Assessment of the Efficacy of Deep Brain Stimulation (DBS) in Managing Drug-Resistant Epilepsy (DRE): A Systematic Review and Meta-Analysis of Randomized Controlled Trials (RCTs).

Epilepsy is a chronic neurological disorder affecting millions of people around the world. Even though the majority of patients gain seizure control with antiseizure medications (ASMs), many subjects may have drug-resistant epilepsy (DRE). Deep brain stimulation (DBS) is a promising alternative, showing effectiveness in reducing seizures for some patients. This systematic review and meta-analysis aim to evaluate DBS's efficacy in DRE. A comprehensive search in PubMed, CENTRAL, Medline, Ovid, and Scopus was performed up to August 31, 2024, using the terms 'Drug-resistant Epilepsy' AND 'Deep Brain Stimulation'. Two independent researchers screened titles, abstracts, and full texts. The data extracted included study details, sample size, age at surgery, seizure duration, follow-up duration, seizure reduction (SR), responder rate (RR), and adverse events. Quality assessment was conducted using the Risk of Bias 2 (ROB2) tool (https://methods.cochrane.org/bias/resources/rob-2-revised-cochrane-risk-bias-tool-randomized-trials), and data analysis was performed using Jamovi software (https://www.jamovi.org). The search yielded 707 studies that were initially screened. Out of them, 29 articles were retrieved for full-text screening, and 5 randomized controlled trials (RCTs) were included in the review and meta-analysis. The meta-analysis showed that the pooled effect size for SR was 0.51 (95% CI, 0.35-0.68; P < 0.001), and the pooled effect size for RR was 0.54 (95% CI, 0.35-0.74; P < 0.001), demonstrating significant improvements in seizure control. The pooled effect size for adverse events was 0.21 (95% CI, 0.08-0.34; P = 0.001). The risk-of-bias assessment revealed a low risk of randomization for most studies.

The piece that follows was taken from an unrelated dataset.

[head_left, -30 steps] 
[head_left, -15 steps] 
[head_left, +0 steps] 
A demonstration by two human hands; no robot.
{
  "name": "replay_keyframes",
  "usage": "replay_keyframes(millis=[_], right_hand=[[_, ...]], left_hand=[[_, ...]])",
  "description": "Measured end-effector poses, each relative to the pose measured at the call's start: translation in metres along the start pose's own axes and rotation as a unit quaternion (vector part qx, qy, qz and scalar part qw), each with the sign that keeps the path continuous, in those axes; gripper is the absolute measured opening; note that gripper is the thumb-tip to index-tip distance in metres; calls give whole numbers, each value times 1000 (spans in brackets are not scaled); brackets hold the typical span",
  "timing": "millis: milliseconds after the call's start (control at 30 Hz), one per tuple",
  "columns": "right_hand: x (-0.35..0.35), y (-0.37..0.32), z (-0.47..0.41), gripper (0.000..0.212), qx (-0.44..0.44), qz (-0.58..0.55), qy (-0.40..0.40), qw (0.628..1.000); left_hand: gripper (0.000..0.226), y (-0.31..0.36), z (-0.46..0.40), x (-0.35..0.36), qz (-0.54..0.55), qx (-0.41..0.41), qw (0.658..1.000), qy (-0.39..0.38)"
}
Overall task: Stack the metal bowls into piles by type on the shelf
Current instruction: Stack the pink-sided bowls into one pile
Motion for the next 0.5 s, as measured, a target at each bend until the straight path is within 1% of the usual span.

However, concerns were noted in areas such as deviations from the intended intervention and missing outcome data. In conclusion, DBS is a viable intervention for DRE, with significant reductions in seizure frequency and a favorable safety profile. However, the variability in efficacy and RRs across studies underscores the need for continued research to refine patient selection criteria, optimize stimulation parameters, and explore the differential effects of targeting various thalamic nuclei.